> [Aim of the task]:
Determine the number of lines in the data that contain "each", and write only that number.

————————

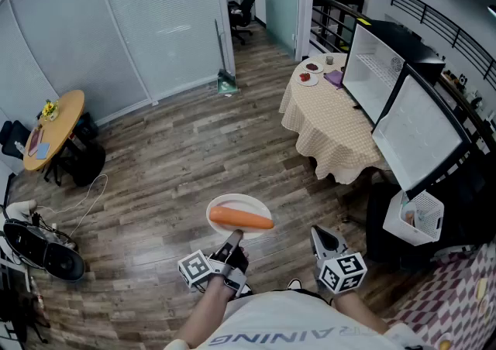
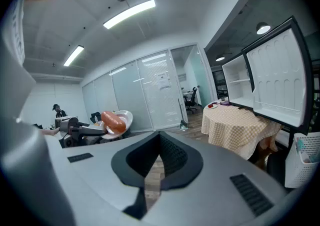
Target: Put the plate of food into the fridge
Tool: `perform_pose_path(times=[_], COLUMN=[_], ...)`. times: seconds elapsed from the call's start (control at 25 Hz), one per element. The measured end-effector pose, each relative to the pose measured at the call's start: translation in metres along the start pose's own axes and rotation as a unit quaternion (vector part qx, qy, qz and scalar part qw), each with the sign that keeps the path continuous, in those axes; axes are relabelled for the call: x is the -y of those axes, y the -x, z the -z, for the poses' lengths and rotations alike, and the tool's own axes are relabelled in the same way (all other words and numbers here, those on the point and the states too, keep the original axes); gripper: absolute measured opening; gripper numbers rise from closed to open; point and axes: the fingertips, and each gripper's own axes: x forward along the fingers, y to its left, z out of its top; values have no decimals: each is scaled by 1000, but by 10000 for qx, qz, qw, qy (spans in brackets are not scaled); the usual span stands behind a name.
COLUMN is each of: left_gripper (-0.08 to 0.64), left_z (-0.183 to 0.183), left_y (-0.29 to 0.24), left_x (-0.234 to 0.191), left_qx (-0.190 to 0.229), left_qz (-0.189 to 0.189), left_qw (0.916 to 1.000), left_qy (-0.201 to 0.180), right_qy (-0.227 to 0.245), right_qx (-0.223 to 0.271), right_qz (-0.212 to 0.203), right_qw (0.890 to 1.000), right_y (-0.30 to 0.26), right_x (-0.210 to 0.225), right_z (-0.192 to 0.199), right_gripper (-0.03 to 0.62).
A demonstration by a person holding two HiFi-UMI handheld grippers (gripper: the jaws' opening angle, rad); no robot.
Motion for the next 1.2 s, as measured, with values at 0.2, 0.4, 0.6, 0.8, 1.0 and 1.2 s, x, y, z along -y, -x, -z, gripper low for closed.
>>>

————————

> [Written solution]:
2